Remember how much fiber seaweed has? High-fiber foods are filling foods, which means they may keep you from overeating. “Fiber keeps us fuller longer, which may help with weight control,” Czerwony says.
Iodine is one of the keys to a healthy thyroid, but because your body doesn’t make iodine on its own, you can only get it through diet. (Most people, however, get enough iodine from dairy products, seafood and iodized salt.)
Your digestive system is full of bacteria, some good and some bad. And because gut health is associated with overall health, balancing out those bacteria is an important element of your wellness. Algae, including sea moss, is a good source of fiber and live bacteria. “It can help replenish the good bacteria in our gut,” Czerwony says.
One study showed Atlantic salmon that ate sea moss to have a more efficient immune response than salmon that didn’t. Of course, fish and people have very different bodies, and no similar studies have yet proven the same effect on humans.
Still, a healthy gut is associated with a healthy immune system. And sea moss is also high in iron and antioxidants, which both contribute to immune health.
Sea moss is rich in an amino acid called taurine, which helps with muscle-building. “When we exercise, we get little micro-tears in our muscles,” Czerwony explains, “but amino acids can help with that recovery.”
Sea moss also has about 6 grams of protein per 100 grams, an exercise staple. Just don’t rely solely on sea moss for exercise recovery! You’ve still got to make sure you’re getting enough healthy food, hydration, rest, etc.
Sea moss is mostly thought to be healthy, though it contains inconsistent amounts of both good nutrients and some less healthy stuff (which we’ll get to in a moment).
“Sea moss is a product of its environment, so its nutritional value depends largely on where it’s grown,” Czerwony says. “Unfortunately, there’s no real way to know exactly what’s in it or how much, and one batch may have higher potency than the next one.”

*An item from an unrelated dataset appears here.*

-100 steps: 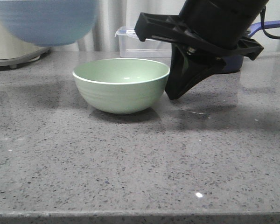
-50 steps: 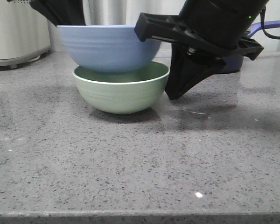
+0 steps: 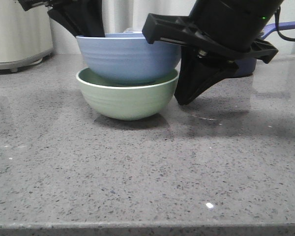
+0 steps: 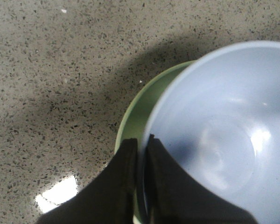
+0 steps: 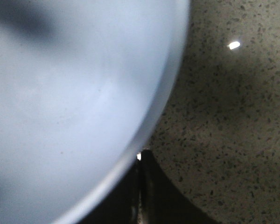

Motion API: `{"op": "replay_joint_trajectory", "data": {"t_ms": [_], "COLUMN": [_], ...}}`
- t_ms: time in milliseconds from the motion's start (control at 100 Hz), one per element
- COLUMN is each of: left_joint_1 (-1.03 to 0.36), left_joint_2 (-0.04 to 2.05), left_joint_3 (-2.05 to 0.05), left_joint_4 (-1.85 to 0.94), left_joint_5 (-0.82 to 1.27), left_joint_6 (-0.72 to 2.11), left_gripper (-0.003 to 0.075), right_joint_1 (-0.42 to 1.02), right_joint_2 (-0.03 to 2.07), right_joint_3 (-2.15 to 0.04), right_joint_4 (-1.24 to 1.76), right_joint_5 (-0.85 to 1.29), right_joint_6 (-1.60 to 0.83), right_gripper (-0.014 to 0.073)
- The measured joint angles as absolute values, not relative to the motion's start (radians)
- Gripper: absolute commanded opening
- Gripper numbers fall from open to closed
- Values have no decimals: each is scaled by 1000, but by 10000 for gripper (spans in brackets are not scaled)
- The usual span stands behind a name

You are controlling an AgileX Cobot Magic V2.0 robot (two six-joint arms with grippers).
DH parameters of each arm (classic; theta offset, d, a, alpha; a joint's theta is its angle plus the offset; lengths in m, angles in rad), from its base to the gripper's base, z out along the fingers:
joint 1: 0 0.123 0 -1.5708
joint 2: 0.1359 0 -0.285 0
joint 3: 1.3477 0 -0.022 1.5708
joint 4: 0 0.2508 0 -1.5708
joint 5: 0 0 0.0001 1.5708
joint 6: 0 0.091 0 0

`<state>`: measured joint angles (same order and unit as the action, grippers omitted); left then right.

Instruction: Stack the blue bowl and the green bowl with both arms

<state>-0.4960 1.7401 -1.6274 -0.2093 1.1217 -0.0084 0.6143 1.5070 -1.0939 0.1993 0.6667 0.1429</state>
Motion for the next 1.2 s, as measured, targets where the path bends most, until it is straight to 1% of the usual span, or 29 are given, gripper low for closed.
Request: {"op": "replay_joint_trajectory", "data": {"t_ms": [100,170,370,430,830,1050,1200], "left_joint_1": [-496,-496,-496,-496,-496,-486,-422], "left_joint_2": [1740,1740,1740,1740,1725,1626,1521], "left_joint_3": [-1627,-1627,-1627,-1627,-1627,-1597,-1503], "left_joint_4": [-209,-209,-211,-211,-182,-93,-82], "left_joint_5": [1122,1122,1122,1122,1140,1114,1070], "left_joint_6": [-8,-8,-8,-8,-8,-40,-47], "left_gripper": [-16,23,274,307,302,302,302], "right_joint_1": [614,614,614,614,614,605,559], "right_joint_2": [1507,1507,1507,1507,1507,1471,1413], "right_joint_3": [-1094,-1094,-1094,-1094,-1094,-1094,-1089], "right_joint_4": [199,199,199,199,199,191,173], "right_joint_5": [667,667,668,668,668,679,712], "right_joint_6": [143,143,143,143,143,143,143], "right_gripper": [-81,-81,-81,-81,-81,-81,-81]}}
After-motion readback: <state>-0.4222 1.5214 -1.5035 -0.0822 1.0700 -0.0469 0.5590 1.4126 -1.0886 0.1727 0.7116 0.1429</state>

Sea moss is associated with two key risks.
Too much of a good thing becomes a bad thing, as is the case with iodine. In fact, endocrinologists advise against taking iodine supplements unless specifically indicated by your doctor, as they may actually have a negative effect on your thyroid.
Yikes! Seaweed is known to absorb heavy metals from the water in which it grows. It’s not toxic in small amounts, but you definitely don’t want to overdo it on seaweed consumption.
Not of risk but still of note is sea moss’s slimy texture and fishy taste.
Raw sea moss has an earthy, underwater taste similar to clams and oysters. “If you don’t like seafood, the flavor of raw sea moss is probably not going to be for you,” Czerwony says. Luckily, though, it shouldn’t have much of a taste in supplement form.
Taste aside, you may also be put off by sea moss’s mouthfeel: In gel form, it has a slick, thick texture similar to aloe vera. If it bothers you, try switching to a different type of supplement.
One study found that 4 grams of sea moss per day is typically safe — but you should still check with your healthcare provider before taking it, especially if you already have hyperthyroidism or hypothyroidism.
It’s available the raw, as well as in a variety of supplement forms, including:
Which version you take is up to you. “It’s really about whatever your preference is,” Czerwony says, “so long as you’re following proper dosing instructions.”
But whether you’re just taking sea moss supplements or loading up on other types, too, it’s worth remembering that you can’t out-supplement a bad diet.
“Sea moss does have potential health benefits, but having a good, varied diet is going to be the most helpful to your body,” Czerwony says. “Don’t depend on supplements.”